The Obama administration on Tuesday announced that Jeff Zients, a former corporate executive and one of President Obama's economic advisers, will lead the "tech surge" intended to fix HealthCare.gov, the flawed Obamacare website.

Zients, White House spokesman Jay Carney said Tuesday, "has a proven track record" in management and will provide short-term advice, assessments and recommendations to the Health and Human Services (HHS) Department.

In January, Zients is slated to assume his new role as the director of the National Economic Council. Mr. Obama first tapped Zients in 2009 to serve in the new role of U.S. Chief Performance Officer, and from 2012 through early 2013, he served for just over a year as acting director of the Office of Management and Budget.

Zients has decades of experience in management consulting and previously served as CEO of the Advisory Board Company and chairman of the Corporate Executive Board.

Along with Zients, HHS Secretary Kathleen Sebelius said in a blog post Tuesday that HHS will work with "additional experts and specialists drawn from within government, our contractors, and industry, including veterans of top Silicon Valley companies."

Sebelius didn't say specifically who else was participating in the "tech surge" but noted that the team includes a "handful" of Presidential Innovation Fellows.

"This new infusion of talent will bring a powerful array of subject matter expertise and skills, including extensive experience scaling major IT systems," she wrote. "This effort is being marshaled as part of a cross-functional team that is working aggressively to diagnose parts of HealthCare.gov that are experiencing problems, learn from successful states, prioritize issues, and fix them."

HealthCare.gov serves as the online health insurance marketplace for 36 states. The remaining states have built their own websites (referred to as exchanges). Open enrollment on the exchanges lasts through March, and the government estimated earlier this year that as many as 7 million people nationwide would enroll in private health insurance plans in that period.

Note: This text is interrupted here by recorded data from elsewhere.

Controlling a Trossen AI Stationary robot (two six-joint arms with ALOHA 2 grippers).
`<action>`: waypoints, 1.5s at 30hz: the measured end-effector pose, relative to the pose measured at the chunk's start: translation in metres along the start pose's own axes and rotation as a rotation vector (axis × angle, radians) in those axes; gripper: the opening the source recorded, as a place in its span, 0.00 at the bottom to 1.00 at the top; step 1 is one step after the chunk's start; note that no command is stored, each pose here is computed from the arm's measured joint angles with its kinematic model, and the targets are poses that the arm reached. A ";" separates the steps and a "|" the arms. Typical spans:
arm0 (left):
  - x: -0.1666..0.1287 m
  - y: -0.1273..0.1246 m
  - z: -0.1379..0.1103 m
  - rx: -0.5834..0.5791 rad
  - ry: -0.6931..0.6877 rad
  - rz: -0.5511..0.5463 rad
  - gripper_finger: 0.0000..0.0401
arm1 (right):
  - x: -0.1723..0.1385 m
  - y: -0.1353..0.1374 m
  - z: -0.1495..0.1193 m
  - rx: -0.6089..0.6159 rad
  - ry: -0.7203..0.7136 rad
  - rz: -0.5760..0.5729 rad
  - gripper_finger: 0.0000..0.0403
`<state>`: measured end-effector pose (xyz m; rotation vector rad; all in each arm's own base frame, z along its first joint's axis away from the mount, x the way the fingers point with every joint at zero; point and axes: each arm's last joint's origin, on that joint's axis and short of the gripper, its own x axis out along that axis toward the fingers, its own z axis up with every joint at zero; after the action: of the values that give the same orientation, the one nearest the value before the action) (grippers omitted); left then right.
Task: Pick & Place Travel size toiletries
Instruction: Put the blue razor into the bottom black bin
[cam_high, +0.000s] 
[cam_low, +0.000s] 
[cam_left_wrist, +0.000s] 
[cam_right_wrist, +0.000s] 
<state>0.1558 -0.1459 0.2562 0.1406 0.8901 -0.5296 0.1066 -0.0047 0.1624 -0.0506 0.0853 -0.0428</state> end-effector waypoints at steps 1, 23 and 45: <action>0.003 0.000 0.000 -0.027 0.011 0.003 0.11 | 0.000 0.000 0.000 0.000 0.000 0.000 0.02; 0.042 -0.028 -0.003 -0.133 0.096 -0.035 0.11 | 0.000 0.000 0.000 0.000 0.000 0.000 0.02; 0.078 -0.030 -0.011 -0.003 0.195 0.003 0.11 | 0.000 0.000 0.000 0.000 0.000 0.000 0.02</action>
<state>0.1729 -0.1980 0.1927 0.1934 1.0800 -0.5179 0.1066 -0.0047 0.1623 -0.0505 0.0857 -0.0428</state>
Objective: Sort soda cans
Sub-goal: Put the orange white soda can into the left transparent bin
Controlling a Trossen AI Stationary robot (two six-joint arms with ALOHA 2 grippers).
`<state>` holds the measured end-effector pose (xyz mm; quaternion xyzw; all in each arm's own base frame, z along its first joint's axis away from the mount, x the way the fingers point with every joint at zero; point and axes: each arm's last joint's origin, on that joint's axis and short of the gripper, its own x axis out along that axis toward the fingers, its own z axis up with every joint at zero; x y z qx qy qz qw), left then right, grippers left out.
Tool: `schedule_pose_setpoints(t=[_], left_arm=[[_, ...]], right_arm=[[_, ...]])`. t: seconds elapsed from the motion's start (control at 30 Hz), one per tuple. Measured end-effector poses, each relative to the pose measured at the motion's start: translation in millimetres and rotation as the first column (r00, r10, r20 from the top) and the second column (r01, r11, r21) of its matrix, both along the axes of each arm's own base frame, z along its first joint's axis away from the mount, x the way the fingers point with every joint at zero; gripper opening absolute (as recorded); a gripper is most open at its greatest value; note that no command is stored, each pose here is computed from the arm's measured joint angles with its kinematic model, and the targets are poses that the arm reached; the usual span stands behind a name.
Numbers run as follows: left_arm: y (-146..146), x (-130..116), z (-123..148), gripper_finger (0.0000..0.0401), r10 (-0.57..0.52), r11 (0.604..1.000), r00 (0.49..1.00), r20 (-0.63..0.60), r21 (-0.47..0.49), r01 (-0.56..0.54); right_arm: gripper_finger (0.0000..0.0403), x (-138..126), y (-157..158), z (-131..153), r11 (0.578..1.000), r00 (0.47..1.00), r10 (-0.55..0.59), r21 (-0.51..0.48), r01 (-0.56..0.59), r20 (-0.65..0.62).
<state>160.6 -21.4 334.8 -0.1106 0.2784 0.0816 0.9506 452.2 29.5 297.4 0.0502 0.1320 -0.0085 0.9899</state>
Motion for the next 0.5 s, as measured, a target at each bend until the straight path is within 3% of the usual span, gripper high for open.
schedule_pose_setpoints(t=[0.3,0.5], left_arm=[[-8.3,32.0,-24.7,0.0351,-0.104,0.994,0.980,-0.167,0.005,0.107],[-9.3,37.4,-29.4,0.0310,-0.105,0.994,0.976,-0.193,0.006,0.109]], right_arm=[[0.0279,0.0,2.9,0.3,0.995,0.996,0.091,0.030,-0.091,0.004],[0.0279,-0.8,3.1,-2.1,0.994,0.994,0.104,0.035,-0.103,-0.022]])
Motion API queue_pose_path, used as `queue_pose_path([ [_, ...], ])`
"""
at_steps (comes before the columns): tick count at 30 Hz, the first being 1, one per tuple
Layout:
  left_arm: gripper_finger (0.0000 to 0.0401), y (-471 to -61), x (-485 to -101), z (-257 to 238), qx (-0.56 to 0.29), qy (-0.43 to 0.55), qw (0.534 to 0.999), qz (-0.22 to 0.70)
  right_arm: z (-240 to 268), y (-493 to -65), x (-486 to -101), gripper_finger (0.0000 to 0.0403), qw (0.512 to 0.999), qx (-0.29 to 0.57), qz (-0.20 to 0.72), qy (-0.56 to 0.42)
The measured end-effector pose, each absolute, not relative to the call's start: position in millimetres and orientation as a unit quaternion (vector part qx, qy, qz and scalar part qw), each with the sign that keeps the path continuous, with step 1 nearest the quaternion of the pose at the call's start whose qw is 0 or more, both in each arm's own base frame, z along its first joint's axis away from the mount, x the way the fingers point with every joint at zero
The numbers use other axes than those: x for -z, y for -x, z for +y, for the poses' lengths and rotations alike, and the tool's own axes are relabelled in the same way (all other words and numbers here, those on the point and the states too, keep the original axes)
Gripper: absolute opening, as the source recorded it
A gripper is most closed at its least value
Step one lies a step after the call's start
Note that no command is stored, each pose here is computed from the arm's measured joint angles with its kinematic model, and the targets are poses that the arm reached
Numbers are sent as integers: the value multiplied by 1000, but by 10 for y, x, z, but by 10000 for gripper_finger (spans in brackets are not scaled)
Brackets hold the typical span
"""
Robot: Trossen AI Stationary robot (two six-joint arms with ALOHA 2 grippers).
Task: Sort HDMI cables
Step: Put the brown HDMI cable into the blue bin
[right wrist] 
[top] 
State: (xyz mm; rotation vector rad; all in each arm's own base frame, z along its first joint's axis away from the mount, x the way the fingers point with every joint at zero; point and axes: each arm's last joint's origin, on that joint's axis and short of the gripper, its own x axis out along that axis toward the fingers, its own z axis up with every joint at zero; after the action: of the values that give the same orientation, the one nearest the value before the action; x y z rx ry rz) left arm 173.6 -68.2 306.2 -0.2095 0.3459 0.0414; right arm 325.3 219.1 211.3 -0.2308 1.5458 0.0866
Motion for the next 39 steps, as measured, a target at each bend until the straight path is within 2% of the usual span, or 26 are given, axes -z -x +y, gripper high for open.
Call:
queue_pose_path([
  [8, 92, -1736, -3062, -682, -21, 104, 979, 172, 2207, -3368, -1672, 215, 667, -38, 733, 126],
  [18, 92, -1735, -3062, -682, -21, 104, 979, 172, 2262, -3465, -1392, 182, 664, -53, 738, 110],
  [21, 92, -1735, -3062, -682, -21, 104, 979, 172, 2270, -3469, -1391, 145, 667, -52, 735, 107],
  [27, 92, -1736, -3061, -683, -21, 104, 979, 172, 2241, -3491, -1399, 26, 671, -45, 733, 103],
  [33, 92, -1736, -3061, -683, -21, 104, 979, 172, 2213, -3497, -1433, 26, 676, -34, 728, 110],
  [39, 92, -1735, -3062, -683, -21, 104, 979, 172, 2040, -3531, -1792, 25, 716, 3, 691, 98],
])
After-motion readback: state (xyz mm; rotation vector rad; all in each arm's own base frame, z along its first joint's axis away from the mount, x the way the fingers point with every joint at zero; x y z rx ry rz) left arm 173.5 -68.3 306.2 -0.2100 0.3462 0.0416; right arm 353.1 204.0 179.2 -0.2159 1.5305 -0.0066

So far, however, reports suggest few people have been able to enroll in plans via HealthCare.gov because of its structural flaws. Mr. Obama on Monday assured the public that his administration has recruited "some of the best IT talent in the entire country" to create a "tech surge" to fix the website.

Some Republicans, meanwhile, are suggesting "political considerations" motivated the White House to ask the contractors building the website to violate OMB-advocated best practices in information technology.